REQUIRED WORK: The response must consist of the lines below from the one with "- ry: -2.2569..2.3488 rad" through the one with "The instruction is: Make", exactly as they appear and with both ends kept.

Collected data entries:
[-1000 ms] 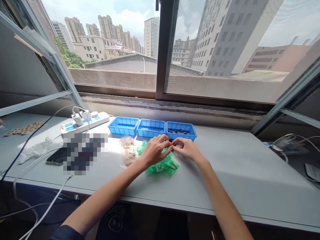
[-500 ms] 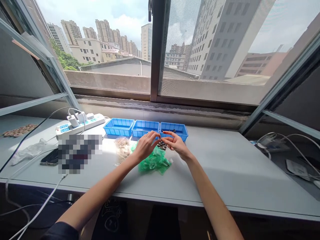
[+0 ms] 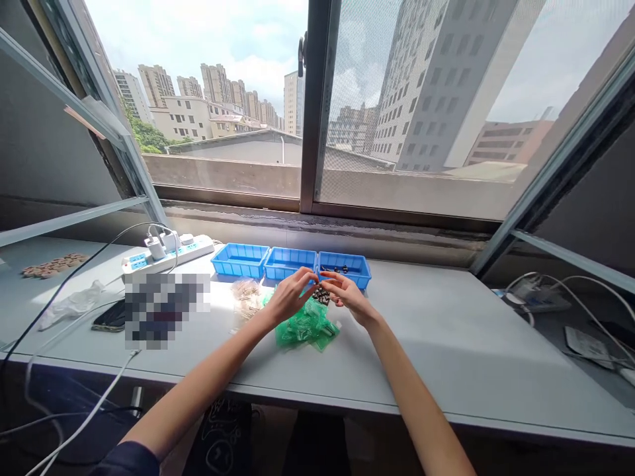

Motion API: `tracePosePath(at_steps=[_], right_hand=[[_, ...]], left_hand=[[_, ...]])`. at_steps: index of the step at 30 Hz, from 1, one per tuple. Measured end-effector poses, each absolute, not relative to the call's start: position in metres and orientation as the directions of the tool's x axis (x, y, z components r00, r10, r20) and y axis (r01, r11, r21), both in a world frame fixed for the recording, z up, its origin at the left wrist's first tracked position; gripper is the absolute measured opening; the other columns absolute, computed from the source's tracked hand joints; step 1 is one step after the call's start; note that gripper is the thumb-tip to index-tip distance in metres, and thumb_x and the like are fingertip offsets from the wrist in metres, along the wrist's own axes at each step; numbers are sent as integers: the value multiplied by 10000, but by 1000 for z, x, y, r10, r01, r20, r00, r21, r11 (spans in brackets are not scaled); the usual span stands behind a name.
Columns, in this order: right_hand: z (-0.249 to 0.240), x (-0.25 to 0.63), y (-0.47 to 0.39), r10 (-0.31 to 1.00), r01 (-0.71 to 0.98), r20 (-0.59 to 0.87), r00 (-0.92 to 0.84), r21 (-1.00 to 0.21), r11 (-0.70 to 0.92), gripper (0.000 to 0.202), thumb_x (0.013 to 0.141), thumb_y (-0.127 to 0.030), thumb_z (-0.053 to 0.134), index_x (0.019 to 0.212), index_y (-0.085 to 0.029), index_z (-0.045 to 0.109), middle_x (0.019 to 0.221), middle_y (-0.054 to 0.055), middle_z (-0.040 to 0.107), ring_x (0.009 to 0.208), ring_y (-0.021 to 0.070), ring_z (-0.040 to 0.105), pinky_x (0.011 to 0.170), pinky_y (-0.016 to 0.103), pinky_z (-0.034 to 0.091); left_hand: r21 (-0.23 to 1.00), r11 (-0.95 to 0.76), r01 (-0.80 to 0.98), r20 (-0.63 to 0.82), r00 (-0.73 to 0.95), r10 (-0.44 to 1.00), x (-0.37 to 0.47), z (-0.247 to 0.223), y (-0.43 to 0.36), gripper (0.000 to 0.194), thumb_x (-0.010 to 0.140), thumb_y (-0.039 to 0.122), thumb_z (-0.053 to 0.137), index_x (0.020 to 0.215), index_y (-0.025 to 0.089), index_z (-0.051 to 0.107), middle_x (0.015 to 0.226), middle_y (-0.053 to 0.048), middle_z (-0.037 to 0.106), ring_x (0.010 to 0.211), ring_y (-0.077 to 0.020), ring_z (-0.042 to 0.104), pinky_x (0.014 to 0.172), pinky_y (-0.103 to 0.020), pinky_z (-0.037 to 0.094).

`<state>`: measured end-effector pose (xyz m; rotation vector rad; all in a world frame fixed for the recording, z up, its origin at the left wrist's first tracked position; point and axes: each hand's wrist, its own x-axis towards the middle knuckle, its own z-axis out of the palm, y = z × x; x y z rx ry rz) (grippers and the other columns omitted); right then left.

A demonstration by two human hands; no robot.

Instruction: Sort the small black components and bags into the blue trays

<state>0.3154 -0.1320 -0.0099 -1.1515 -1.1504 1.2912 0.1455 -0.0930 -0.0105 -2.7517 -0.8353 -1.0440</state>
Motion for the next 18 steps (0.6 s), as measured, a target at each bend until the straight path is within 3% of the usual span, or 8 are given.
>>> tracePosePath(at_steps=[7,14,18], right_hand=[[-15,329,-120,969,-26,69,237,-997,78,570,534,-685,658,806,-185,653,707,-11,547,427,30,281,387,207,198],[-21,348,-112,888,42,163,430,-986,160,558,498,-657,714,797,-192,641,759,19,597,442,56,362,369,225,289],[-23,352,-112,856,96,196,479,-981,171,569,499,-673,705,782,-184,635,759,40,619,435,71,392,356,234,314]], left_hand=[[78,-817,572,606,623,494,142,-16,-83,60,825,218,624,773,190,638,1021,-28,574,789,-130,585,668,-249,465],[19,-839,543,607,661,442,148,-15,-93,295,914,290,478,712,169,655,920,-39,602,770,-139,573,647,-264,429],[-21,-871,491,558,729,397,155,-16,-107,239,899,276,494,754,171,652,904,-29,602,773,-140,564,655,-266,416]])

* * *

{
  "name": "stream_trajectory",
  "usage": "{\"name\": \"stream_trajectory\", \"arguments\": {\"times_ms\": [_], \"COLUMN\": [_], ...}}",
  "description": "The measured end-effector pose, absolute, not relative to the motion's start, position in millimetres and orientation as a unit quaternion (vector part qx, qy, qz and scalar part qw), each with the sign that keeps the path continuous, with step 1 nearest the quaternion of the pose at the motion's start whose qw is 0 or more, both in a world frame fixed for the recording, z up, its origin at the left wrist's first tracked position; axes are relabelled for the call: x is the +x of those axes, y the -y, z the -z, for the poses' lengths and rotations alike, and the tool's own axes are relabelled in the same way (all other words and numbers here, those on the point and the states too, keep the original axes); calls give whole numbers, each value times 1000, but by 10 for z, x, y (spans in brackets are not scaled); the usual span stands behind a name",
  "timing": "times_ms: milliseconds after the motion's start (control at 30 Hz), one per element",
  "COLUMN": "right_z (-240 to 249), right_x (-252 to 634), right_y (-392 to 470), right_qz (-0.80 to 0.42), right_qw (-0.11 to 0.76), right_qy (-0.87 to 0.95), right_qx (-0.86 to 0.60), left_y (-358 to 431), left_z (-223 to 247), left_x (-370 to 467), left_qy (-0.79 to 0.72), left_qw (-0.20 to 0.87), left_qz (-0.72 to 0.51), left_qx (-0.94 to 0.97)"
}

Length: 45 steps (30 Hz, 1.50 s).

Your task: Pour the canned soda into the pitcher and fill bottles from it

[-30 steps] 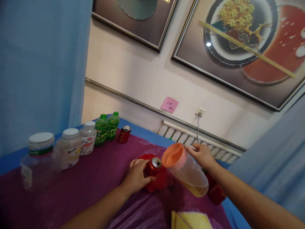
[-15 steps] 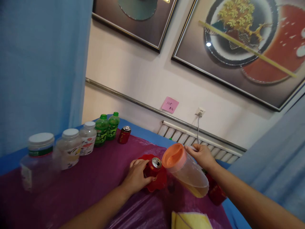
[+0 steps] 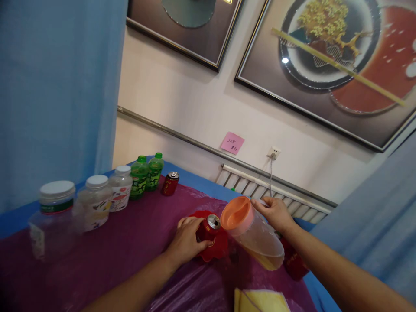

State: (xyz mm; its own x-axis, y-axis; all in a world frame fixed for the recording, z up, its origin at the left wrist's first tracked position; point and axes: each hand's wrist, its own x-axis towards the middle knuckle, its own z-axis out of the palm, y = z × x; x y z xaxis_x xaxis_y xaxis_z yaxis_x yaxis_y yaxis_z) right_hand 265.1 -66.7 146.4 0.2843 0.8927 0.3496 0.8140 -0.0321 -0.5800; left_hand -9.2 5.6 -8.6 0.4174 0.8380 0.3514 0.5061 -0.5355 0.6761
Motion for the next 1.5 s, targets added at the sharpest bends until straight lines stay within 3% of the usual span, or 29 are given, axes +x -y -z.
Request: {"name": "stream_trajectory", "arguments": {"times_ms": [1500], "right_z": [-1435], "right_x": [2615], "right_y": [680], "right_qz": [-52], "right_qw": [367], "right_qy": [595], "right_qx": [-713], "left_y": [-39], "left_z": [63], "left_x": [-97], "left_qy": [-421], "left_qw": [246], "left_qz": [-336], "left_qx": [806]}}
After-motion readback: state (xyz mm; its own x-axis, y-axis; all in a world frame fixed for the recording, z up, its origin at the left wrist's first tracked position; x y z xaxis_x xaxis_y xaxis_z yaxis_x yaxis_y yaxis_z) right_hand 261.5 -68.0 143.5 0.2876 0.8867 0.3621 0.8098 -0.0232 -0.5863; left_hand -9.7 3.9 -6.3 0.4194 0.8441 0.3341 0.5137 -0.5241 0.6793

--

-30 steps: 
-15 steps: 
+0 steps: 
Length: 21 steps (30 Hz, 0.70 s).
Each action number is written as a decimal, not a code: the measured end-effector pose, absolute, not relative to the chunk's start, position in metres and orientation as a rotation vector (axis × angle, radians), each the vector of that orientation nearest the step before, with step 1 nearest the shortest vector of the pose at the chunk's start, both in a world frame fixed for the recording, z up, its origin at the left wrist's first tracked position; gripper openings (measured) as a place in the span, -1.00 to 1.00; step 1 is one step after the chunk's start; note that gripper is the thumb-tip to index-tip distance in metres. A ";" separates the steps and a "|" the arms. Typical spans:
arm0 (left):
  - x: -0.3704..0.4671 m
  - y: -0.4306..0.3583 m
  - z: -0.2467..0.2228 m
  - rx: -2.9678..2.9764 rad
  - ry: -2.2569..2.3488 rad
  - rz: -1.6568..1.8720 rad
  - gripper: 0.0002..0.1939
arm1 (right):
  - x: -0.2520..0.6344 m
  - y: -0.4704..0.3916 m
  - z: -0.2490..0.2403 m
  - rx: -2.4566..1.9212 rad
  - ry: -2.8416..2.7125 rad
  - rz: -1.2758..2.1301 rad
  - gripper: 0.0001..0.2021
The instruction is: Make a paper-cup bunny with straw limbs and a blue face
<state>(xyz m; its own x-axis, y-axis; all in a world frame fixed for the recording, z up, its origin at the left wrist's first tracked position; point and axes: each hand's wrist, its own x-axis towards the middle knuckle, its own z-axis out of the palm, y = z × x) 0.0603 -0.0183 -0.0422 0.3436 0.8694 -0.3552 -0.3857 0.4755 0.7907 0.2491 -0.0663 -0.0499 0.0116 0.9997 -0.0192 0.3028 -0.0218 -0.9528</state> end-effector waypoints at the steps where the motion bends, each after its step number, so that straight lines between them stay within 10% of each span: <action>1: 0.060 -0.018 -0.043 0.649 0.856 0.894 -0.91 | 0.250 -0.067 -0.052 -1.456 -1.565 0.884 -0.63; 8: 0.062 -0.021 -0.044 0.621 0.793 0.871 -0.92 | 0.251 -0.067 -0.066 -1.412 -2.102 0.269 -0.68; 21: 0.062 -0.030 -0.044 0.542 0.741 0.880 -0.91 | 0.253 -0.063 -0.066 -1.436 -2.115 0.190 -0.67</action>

SOLUTION FOR THIS EXERCISE:
  - ry: -2.2569..2.3488 rad
  - rz: -1.6568..1.8720 rad
  - gripper: 0.0002..0.1939
arm1 (right):
  - x: -0.2520..0.6344 m
  - y: -0.4704..0.3916 m
  - z: -0.2490..0.2403 m
  - rx: -2.4566..1.9212 rad
  - ry: -2.8416..2.7125 rad
  - rz: -1.2758..2.1301 rad
  - gripper: 0.0001..0.2021
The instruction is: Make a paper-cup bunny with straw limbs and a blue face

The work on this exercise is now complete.